Title: Re: Oswald at the Radio Factory in Minsk
Post by: Steve M. Galbraith on February 06, 2025, 07:28:35 PM
I read Mailer's book but didn't recall that incident. It is, however, definitely different from the one Titovets describes. In Titovets' account, there was definitely a discussion within the apartment as to how a bomb might be made from the tube. The tube itself was pretty distinctive and when Titovets later drew it, someone recogized it as part of an experimental radar device. Of course, every incident where Oswald did things that a sane false defector would never have done cuts decisively against the false defector nonsense.
Hmm, two different bomb incidents? Seems more likely that people are misremembering details of a single one. If Titovets *was* working for the KGB and keeping track of Oswald for them (as I strongly believe) then I find it hard to imagine he didn't report this second "bomb" incident to them. And they to Mailer. It sounds to me like the Rashomon effect. Be helpful to see the actual KGB files on the monitoring of Oswald in Minsk. That would clear up a lot of questions, e.g., about Nosenko, this, et cetera.
Title: Re: Oswald at the Radio Factory in Minsk
Post by: Tom Graves on February 06, 2025, 07:47:22 PM
"Nutcase" was probably too harsh a term for Newman. He has shown some flexibility. Anyone who has read extensively in the UFO debate or particularly the Who Wrote Shakespeare? debate has encountered the Newman Type, who eventually becomes more comical than anything.

Newman is, of course, really off in right field (no pun intended) on the assassination, but I think that he, with input from former Chief of CIA's Soviet Russia Division Counterintelligence, Tennent H. Bagley (via his writings and through Bagley's friendship with Malcolm Blunt), is spot-on regarding the reason putative KGB officer Yuri Nosenko was sent to the CIA in Geneva in 1962 -- to protect "mole" Bruce Solie from being uncovered by true defector Anatoliy Golitsyn -- and that he's probably correct in saying Solie sent (or duped his confidant, protégé, and mole-hunting subordinate, James Angleton, into sending) Oswald to Moscow in 1959 as an ostensible "dangle" in the hunt for "Popov's U-2 Mole" / "Popov's Mole" (Solie) in the wrong part of the CIA.
Title: Re: Oswald at the Radio Factory in Minsk
Post by: John Iacoletti on February 06, 2025, 09:33:40 PM
Lance, you love to throw around the word "decisive".  "False defector" and "weirdo" are not mutually exclusive.
Title: Re: Oswald at the Radio Factory in Minsk
Post by: Lance Payette on February 06, 2025, 10:10:06 PM
Hmm, two different bomb incidents?

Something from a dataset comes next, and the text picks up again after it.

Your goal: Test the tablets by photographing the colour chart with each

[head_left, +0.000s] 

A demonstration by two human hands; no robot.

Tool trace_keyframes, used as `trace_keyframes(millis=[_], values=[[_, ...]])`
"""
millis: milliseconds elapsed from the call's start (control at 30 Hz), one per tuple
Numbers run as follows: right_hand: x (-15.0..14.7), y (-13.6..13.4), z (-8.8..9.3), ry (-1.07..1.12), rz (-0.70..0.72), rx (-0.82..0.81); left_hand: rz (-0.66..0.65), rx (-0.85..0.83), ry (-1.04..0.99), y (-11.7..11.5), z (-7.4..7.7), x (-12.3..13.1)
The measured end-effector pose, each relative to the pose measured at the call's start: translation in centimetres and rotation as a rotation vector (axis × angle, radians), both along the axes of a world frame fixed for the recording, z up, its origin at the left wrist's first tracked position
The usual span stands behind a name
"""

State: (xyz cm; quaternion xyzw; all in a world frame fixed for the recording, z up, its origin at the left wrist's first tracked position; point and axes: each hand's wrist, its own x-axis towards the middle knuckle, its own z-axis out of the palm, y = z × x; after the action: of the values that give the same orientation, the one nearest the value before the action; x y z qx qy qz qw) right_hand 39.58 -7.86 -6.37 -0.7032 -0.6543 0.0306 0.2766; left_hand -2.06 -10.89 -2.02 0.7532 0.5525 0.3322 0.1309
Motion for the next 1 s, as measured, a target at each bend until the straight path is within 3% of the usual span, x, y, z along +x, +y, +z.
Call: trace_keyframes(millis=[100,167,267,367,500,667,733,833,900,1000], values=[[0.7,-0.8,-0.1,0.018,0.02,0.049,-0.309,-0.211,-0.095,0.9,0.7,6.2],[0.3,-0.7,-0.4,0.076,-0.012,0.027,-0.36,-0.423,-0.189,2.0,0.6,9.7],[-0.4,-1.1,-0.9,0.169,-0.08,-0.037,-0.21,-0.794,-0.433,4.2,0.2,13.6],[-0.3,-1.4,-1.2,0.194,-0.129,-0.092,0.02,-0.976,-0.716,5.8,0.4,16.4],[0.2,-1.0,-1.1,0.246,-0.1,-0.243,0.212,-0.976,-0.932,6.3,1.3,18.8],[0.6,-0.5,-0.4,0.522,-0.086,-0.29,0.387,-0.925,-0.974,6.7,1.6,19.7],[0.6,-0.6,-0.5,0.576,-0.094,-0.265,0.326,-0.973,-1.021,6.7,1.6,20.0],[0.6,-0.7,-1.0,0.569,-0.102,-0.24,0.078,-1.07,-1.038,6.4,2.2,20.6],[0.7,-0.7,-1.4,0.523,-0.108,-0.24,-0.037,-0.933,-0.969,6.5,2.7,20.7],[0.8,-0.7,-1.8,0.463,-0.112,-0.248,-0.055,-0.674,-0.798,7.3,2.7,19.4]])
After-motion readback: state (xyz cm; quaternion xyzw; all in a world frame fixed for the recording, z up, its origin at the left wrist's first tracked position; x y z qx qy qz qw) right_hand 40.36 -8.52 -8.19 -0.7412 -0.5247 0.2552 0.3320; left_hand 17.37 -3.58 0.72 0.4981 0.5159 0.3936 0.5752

Seems more likely that people are misremembering details of a single one. If Titovets *was* working for the KGB and keeping track of Oswald for them (as I strongly believe) then I find it hard to imagine he didn't report this second "bomb" incident to them. And they to Mailer. It sounds to me like the Rashomon effect. Be helpful to see the actual KGB files on the monitoring of Oswald in Minsk. That would clear up a lot of questions, e.g., about Nosenko, this, et cetera.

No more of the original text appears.